The movie opens right in the thick of The Avengers raiding the Hydra base of Baron von Strucker to regain the sceptre seen in previous films. Director/screenwriter Joss Whedon doesn’t bother with building up the opening — we have seen this before — so jumping straight into the action from the get-go is the perfect way to establish what this movie is all about: all action, all the time. This opening scene in particular features a wonderful long tracking shot following all the characters battling the Hydra army, with many insta-iconic imagery coming from just this single scene; welcome back, everyone!

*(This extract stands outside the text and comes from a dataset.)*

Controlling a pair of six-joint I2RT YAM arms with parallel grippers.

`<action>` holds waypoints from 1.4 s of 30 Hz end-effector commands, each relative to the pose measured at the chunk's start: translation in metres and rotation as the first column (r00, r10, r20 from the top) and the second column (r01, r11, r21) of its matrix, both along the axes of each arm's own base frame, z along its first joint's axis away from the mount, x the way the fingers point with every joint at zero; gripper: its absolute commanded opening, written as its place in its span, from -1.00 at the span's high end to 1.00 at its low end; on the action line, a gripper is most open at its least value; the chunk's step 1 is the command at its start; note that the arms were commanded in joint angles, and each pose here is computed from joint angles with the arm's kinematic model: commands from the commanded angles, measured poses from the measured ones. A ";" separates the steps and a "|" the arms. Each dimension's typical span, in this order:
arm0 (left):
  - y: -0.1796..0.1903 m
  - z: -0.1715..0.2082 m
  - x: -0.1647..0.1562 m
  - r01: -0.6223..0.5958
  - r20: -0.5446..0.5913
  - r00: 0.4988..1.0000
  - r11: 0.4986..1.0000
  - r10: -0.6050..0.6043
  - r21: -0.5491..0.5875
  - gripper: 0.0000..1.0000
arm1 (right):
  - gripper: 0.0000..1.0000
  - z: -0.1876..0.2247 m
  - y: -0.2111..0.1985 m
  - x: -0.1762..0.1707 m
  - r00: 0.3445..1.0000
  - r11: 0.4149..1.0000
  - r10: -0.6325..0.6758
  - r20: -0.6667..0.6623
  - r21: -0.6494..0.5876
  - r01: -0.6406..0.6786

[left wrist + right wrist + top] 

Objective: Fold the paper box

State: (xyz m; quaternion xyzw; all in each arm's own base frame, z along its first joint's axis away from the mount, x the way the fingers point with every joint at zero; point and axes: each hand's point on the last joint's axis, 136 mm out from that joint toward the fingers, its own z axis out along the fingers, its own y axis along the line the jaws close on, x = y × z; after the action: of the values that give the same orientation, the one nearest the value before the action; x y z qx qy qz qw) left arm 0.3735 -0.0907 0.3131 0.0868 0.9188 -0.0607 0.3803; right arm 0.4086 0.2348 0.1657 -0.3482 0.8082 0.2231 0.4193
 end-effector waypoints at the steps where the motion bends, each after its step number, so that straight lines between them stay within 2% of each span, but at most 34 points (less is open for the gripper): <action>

The most praise I can lay on Avengers: Age of Ultron is the tone. Whedon — returning from The Avengers — has got this comic book movie thing down to a fine art. When other studios think that comic movies need to be dark and joyless to be taken seriously (the term gritty pops up a lot), the Marvel films are fun, intriguing, action packed, and bright — Avengers: Age of Ultron is the template on which these movies need to be based. Just because they wear bright costumes and crack one-liners does not mean these movies are just for kids — the box office results will attest to that — they are designed for everybody, and you will leave the theatre with a smile on your face and adrenaline rushing through your veins. That’s what these movies should be about!

Iron Man MK: BIG

Iron Man MK: BIG

With the copious reliance on CGI in our current generation blockbuster, action scenes are basically a dime a dozen: the action is exciting, sure, but it is quickly becoming cookie-cutter and generic. It takes a special movie — with visionary filmmakers — to make action scenes stand out as something unique and special (I find this is normally achieved when the attention is focused back on practical effects). Age of Ultron has an unbelievably high CGI budget, and what you see on screen is technically well-made and composited, it just doesn’t seem that special any more. It’s actually more expected these days. But the amazing thing about Age of Ultron is that it isn’t just the (terrific) special effects that this film.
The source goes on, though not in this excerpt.